§ **Exercise description**
The answer is to be one number: the count of lines in this listing that have the string "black".

§ **Information supplied**
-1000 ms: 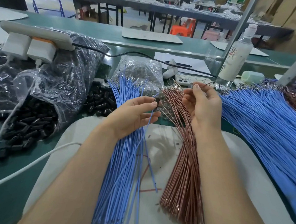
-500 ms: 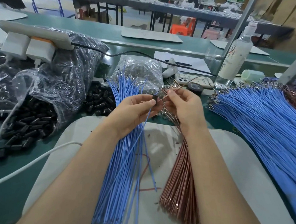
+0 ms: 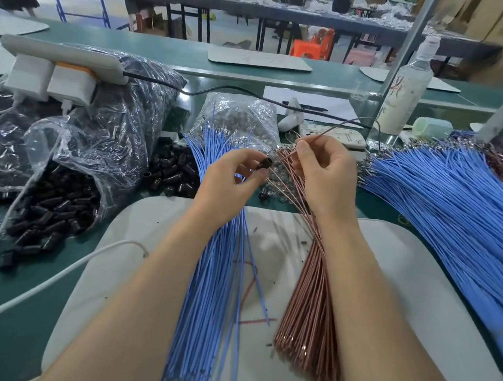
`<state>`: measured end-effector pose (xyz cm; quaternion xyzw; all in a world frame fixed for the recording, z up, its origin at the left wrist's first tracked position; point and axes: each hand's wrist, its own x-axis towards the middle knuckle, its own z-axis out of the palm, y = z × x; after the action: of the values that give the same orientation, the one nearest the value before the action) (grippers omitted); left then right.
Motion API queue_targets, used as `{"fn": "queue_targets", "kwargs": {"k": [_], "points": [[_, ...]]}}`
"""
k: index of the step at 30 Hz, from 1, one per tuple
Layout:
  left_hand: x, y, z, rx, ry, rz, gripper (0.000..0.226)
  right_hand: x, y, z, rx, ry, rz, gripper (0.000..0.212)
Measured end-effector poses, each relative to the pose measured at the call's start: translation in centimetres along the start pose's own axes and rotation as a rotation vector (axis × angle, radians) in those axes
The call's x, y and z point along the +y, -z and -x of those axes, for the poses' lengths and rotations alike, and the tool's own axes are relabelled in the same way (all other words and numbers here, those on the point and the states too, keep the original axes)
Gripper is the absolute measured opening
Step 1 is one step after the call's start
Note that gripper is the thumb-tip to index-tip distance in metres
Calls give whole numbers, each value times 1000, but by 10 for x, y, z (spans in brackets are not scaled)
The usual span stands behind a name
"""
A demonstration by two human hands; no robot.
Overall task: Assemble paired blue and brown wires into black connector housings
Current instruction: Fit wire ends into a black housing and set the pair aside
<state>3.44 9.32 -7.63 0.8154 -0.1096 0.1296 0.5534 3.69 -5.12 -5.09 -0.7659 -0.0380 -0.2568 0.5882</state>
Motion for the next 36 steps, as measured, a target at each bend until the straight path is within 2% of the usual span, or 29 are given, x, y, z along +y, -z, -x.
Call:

§ **Written answer**
2